Problem to solve> Among the lines below, which ones contain the word "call"? Copy every such line.

Provided data>
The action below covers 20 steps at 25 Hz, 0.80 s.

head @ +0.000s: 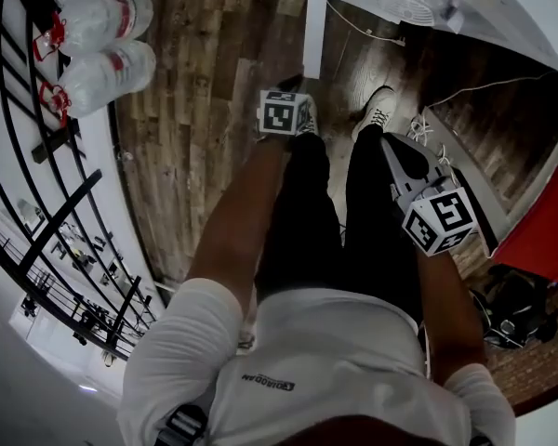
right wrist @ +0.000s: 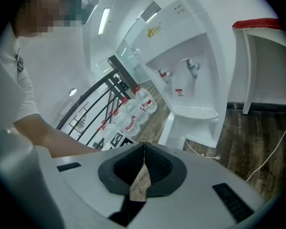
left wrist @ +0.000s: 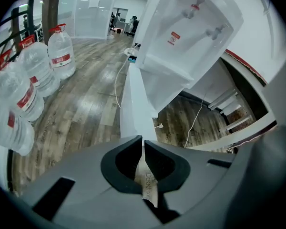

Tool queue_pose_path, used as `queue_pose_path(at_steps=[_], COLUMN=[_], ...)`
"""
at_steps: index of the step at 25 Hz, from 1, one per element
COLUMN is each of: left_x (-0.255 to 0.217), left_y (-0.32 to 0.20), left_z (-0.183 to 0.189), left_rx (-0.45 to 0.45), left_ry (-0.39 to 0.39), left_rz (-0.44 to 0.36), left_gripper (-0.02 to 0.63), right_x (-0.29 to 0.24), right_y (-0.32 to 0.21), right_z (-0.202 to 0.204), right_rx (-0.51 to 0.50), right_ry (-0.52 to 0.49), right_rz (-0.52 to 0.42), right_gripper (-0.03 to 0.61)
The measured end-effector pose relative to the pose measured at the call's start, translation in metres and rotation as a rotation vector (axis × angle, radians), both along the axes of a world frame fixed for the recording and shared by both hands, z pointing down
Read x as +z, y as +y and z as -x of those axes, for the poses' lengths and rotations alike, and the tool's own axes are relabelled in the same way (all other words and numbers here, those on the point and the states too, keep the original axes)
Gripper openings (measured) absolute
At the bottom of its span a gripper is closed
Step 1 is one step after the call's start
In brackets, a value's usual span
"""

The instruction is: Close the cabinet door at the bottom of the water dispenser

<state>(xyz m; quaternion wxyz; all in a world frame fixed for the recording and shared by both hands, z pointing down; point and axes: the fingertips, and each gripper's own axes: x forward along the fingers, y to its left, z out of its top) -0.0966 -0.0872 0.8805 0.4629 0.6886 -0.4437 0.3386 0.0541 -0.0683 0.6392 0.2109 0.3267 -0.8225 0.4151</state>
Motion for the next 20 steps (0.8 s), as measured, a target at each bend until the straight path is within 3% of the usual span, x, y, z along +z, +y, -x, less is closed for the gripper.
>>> queue_pose_path(at_steps=[7, 10, 12, 20], left_x=[0.012, 0.017, 0.018, 0.018], left_y=[0.001, 0.0, -0.001, 0.0], left_z=[-0.003, -0.002, -0.003, -0.036], left_rx=[-0.003, -0.031, -0.033, 0.058], left_ry=[-0.002, 0.002, 0.008, 0.07], left_rz=[0.009, 0.033, 0.044, 0.055], left_gripper=[0.0, 0.069, 0.069, 0.069], right_x=[0.005, 0.006, 0.006, 0.007], right_y=[0.002, 0.002, 0.001, -0.003], right_z=[-0.004, -0.006, -0.008, -0.013], right_rx=[0.011, 0.016, 0.019, 0.039], right_ry=[-0.009, -0.01, -0.013, -0.025], right_rz=[0.011, 0.019, 0.023, 0.032], right_gripper=[0.021, 0.021, 0.021, 0.021])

Result of this task>
The measured end-effector pose relative to the pose measured at the call's start, translation in metres and rotation as a rotation vector (axis × angle, radians), both along the axes of a world frame fixed for the recording and shared by both hands, z pointing down
Step 1 is one step after the call's start

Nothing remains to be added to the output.